**Action item:** Output all of the records word for word and drop the images.
====
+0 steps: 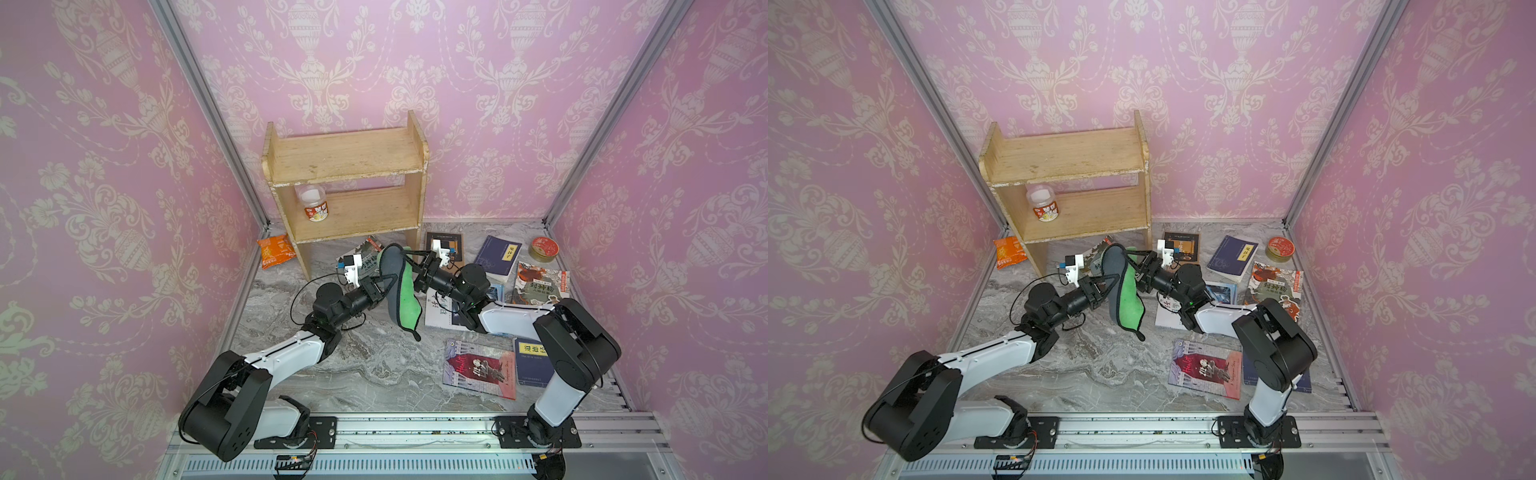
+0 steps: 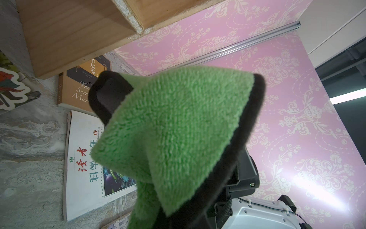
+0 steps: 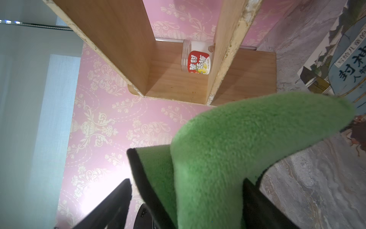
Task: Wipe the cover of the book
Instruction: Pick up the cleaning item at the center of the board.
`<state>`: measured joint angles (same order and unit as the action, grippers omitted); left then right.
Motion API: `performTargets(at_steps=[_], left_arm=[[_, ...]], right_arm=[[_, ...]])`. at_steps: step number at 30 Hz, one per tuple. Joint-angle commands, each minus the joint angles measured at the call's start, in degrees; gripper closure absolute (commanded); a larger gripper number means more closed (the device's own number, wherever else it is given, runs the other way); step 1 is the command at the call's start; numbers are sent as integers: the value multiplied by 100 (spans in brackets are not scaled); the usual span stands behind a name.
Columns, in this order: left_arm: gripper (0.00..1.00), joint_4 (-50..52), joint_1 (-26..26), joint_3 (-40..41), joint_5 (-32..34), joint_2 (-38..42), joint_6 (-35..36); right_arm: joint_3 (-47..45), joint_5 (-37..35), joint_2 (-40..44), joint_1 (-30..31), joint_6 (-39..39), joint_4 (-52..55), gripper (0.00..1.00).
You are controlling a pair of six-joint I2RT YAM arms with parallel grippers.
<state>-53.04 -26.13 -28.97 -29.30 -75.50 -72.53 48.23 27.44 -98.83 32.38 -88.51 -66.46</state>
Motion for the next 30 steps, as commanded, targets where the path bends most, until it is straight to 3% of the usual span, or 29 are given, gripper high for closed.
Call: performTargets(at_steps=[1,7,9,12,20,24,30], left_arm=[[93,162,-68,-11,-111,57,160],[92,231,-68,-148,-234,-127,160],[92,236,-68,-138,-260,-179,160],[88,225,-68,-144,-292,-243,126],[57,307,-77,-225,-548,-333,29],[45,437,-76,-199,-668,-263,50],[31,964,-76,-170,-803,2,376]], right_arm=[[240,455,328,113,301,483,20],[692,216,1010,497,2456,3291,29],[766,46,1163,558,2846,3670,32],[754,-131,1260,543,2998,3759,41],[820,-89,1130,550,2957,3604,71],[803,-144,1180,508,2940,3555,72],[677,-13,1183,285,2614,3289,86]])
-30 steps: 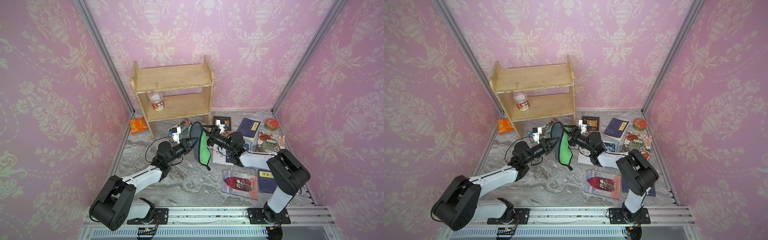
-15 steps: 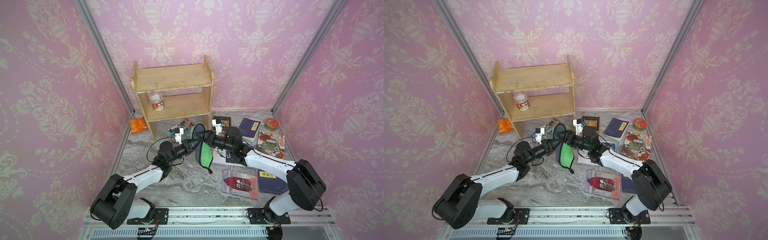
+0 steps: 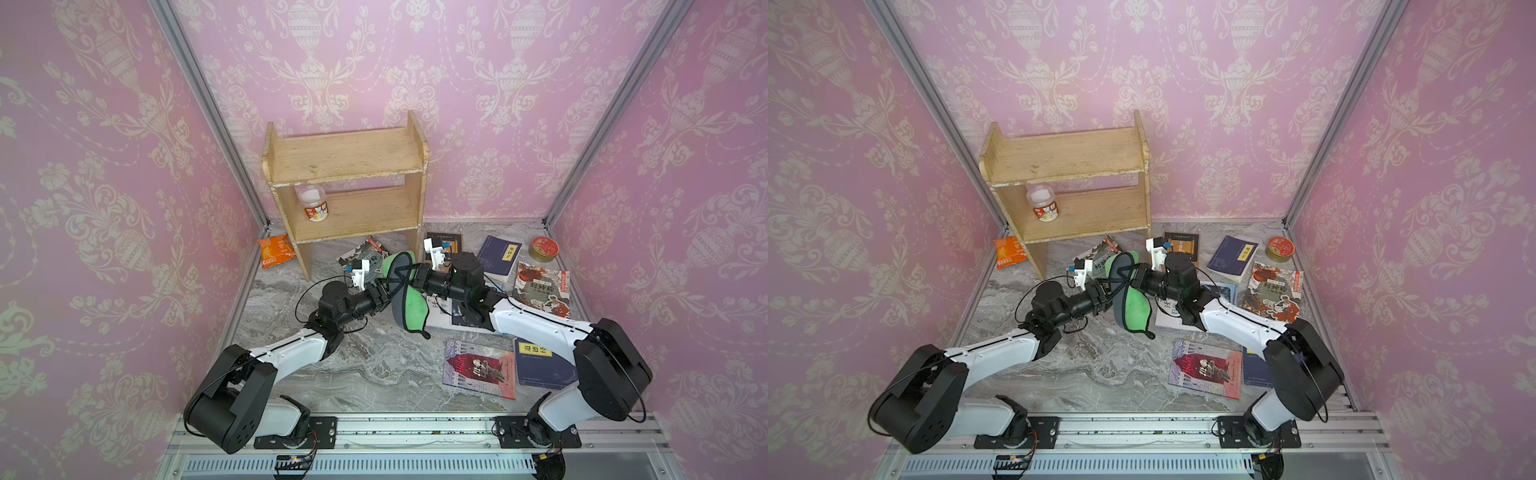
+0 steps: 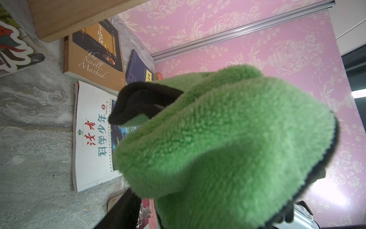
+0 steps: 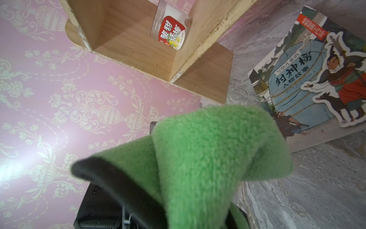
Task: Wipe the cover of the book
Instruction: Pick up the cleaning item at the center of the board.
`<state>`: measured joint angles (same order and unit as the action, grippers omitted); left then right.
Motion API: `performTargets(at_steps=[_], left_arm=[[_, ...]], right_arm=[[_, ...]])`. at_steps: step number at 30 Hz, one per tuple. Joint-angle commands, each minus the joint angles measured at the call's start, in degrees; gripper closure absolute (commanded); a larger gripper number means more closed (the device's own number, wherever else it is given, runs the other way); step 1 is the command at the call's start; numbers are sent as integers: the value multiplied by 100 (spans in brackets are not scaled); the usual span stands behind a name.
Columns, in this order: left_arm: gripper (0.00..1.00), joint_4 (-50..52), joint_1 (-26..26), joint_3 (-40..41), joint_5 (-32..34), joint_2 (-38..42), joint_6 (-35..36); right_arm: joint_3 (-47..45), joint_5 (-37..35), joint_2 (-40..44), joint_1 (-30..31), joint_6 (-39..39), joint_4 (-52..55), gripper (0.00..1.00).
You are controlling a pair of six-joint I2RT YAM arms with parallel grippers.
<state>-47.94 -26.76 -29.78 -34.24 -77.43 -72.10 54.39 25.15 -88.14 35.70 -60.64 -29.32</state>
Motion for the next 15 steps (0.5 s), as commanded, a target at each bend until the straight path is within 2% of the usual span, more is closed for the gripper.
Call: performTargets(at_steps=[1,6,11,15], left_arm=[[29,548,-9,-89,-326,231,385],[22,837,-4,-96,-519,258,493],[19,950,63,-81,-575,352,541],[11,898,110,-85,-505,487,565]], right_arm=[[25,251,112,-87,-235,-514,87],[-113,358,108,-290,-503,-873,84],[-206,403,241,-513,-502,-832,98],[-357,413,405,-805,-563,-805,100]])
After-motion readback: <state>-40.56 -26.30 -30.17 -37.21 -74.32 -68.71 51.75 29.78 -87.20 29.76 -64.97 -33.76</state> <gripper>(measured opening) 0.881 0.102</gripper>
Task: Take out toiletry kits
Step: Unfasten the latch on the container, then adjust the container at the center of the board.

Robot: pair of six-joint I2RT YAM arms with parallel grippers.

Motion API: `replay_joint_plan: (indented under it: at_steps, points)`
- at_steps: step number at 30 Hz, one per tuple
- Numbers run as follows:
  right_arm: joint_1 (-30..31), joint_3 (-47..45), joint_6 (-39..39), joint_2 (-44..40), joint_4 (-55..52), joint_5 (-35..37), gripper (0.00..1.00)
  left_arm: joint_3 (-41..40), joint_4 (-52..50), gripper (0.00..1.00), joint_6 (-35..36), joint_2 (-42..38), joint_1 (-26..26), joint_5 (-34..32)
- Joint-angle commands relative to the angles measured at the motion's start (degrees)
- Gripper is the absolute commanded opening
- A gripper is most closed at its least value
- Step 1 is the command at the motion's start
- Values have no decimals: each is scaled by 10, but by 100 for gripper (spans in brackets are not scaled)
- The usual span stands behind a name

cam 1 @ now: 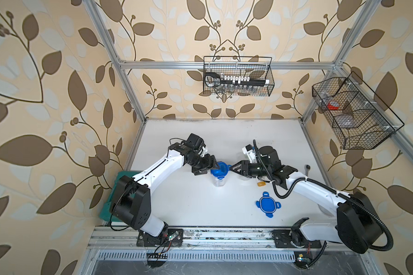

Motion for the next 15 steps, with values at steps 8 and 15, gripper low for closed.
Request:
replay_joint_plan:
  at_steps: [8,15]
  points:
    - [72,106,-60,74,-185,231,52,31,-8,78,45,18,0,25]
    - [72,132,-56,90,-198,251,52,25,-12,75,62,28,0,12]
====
**Answer to this task:**
+0 steps: 
+0 steps: 
+0 steps: 
Task: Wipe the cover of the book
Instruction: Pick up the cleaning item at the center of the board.
`<state>`: measured joint angles (same order and unit as the action, grippers omitted); left then right.
Motion API: `performTargets(at_steps=[_], left_arm=[[_, ...]], right_arm=[[_, ...]])`. at_steps: step number at 30 Hz, one per tuple. Joint-angle commands, each minus the joint angles measured at the call's start, in degrees; gripper closure absolute (commanded); a larger gripper number means more closed (the device's own number, wherever else it is given, runs the other way); step 1 is the command at the call's start; numbers are sent as integers: the value multiplied by 100 (spans in brackets are not scaled); the usual span stands behind a name.
Columns, in this order: left_arm: gripper (0.00..1.00), joint_4 (-50..52), joint_1 (-26..26), joint_3 (-40..41), joint_5 (-32..34), joint_2 (-38..42), joint_6 (-35..36); right_arm: joint_3 (-47..45), joint_5 (-37..35), joint_2 (-40..44), joint_1 (-30..31), joint_6 (-39..39), joint_4 (-52..55), gripper (0.00..1.00).
You are controlling a pair of six-joint I2RT YAM arms with parallel grippers.
<state>-53.04 -26.13 -28.97 -29.30 -75.50 -72.53 48.23 27.44 -98.83 32.38 -88.51 -66.46</state>
Motion for the next 30 steps, as commanded, targets where the path bends most, until it is straight to 3% of the usual span, or 29 are given, gripper high for closed.
Call: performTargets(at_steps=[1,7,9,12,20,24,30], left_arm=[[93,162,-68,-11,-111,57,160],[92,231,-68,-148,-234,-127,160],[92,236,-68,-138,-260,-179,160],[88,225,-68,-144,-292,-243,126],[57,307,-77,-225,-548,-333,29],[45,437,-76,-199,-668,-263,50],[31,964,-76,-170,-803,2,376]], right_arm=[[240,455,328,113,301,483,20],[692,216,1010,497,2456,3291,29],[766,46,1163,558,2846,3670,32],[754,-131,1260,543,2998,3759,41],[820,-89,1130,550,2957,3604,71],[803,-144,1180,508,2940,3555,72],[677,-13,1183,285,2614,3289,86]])
-30 steps: 
-15 steps: 
+0 steps: 
+0 steps: 
+0 steps: 
Task: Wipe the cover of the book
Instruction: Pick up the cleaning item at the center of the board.
`<state>`: measured joint angles (same order and unit as the action, grippers omitted); left then right.
Motion API: `performTargets(at_steps=[_], left_arm=[[_, ...]], right_arm=[[_, ...]])`. at_steps: step number at 30 Hz, one per tuple. Joint-angle commands, each minus the joint angles measured at the call's start, in degrees; gripper closure absolute (commanded); a larger gripper number means more closed (the device's own number, wherever else it is given, runs the other way); step 1 is the command at the call's start; numbers are sent as integers: the value multiplied by 100 (spans in brackets are not scaled); the usual span stands behind a name.
Columns, in this order: left_arm: gripper (0.00..1.00), joint_4 (-50..52), joint_1 (-26..26), joint_3 (-40..41), joint_5 (-32..34), joint_2 (-38..42), joint_6 (-35..36); right_arm: joint_3 (-47..45), joint_5 (-37..35), joint_2 (-40..44), joint_1 (-30..31), joint_6 (-39..39), joint_4 (-52..55), gripper (0.00..1.00).
You are controlling a pair of six-joint I2RT YAM arms with parallel grippers.
<state>-47.94 -26.76 -29.78 -34.24 -77.43 -72.10 54.39 25.15 -88.14 35.70 -60.64 -29.32</state>
Motion for the next 15 steps (0.5 s), as commanded, a target at each bend until the straight path is within 2% of the usual span, more is closed for the gripper.
Call: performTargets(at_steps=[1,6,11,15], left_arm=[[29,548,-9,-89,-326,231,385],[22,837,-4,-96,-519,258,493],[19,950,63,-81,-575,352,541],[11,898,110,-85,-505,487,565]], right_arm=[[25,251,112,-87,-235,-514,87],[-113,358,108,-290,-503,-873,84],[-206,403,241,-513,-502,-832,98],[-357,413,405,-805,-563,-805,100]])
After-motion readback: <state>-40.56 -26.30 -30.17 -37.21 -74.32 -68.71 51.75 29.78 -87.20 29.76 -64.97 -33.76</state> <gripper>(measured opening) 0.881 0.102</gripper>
Task: Take out toiletry kits
Step: Unfasten the latch on the container, then adjust the container at the center of the board.

Robot: pair of six-joint I2RT YAM arms with parallel grippers.

Motion API: `replay_joint_plan: (indented under it: at_steps, points)`
- at_steps: step number at 30 Hz, one per tuple
- Numbers run as follows:
  right_arm: joint_1 (-30..31), joint_3 (-47..45), joint_6 (-39..39), joint_2 (-44..40), joint_4 (-55..52), joint_5 (-35..37), gripper (0.00..1.00)
  left_arm: joint_3 (-41..40), joint_4 (-52..50), gripper (0.00..1.00), joint_6 (-35..36), joint_2 (-42..38), joint_1 (-26..26), joint_5 (-34..32)
- Joint-angle commands relative to the angles measured at the motion's start (degrees)
- Gripper is the absolute commanded opening
- A gripper is most closed at its least value
- Step 1 is the command at the motion's start
- Values have no decimals: each is scaled by 10, but by 100 for gripper (spans in brackets are not scaled)
- The usual span stands behind a name

cam 1 @ now: 

Motion for the next 15 steps, with values at steps 8 and 15, gripper low for closed.
Request:
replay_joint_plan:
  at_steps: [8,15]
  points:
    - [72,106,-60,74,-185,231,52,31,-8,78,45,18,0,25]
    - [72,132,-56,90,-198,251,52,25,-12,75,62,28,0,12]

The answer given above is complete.